“If you’ve never heard of Marlon Riggs, you’ll wonder why the hell not. How could an artist this smart, this prescient, this frank, transparent, curious, ruminative and courageous — this funny — escape your notice? Why haven’t these trenchant, masterful video essays, with insinuatingly tangy names like ‘Color Adjustment,’ ‘Ethnic Notions’ and ‘Black Is… Black Ain’t,’ been a part of not just your movie diet but also your sense of self-understanding? How come nobody told me?!” - Wesley Morris, The New York Times.
Riggs was an American filmmaker, educator, poet and gay rights activist.
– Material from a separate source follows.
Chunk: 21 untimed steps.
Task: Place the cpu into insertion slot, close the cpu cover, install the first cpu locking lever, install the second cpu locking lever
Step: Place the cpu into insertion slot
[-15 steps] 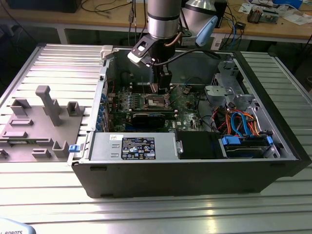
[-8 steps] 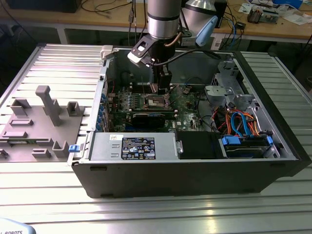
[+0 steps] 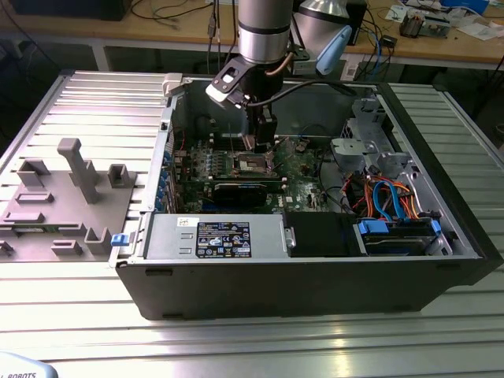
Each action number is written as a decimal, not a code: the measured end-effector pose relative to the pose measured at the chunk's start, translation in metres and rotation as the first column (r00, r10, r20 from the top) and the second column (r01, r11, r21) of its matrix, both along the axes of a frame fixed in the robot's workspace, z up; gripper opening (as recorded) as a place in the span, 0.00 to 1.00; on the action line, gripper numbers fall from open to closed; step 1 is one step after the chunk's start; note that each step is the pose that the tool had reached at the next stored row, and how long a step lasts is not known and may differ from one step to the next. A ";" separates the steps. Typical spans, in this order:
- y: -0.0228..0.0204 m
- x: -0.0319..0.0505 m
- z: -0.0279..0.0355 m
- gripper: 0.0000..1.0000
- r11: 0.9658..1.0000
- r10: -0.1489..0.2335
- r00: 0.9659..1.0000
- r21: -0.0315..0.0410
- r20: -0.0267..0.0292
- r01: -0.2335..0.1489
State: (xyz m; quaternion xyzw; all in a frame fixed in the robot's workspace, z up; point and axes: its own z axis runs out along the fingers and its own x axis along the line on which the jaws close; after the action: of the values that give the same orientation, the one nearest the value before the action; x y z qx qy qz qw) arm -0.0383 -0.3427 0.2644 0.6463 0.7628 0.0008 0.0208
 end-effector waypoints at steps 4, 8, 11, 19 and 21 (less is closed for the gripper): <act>0.0000 0.0000 -0.0003 0.55 1.000 -0.002 1.000 0.000 0.000 0.002; 0.0000 0.0000 -0.0005 0.55 1.000 -0.004 1.000 0.000 0.000 0.004; 0.0000 0.0000 -0.0008 0.55 1.000 -0.006 1.000 0.000 0.000 0.006; 0.0000 0.0000 -0.0015 0.55 1.000 -0.010 1.000 0.000 0.000 0.010; 0.0000 0.0000 -0.0019 0.55 1.000 -0.011 1.000 0.000 0.000 0.011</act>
State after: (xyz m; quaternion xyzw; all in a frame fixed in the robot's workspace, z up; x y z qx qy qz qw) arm -0.0382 -0.3427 0.2625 0.6505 0.7592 0.0007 0.0208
Riggs created aesthetically innovative and socially provocative films that examine past and present representations of race and sexuality in America. The seven documentaries he produced, wrote and directed, include, the Emmy winning Ethnic Notions (1987), the Teddy winning Tongues Untied (1989), Affirmations (1990), Anthem (1991), the Peabody winning Color Adjustment (1991), Non, Je Ne Regrette Rien (No Regret) (1992) and the the IDA and Sundance award-winning Black Is…Black Ain’t (1995).
When Tongues Untied aired on the PBS series POV in 1991, it brought about controversy as some public TV stations refused to air it, and it also riled some groups in the religious right. In 1988, Riggs was diagnosed with HIV. He continued to teach and work on his films, even as his health deteriorated. He passed away on April 5, 1994. The Marlon Riggs Collection is now housed at Stanford University Libraries.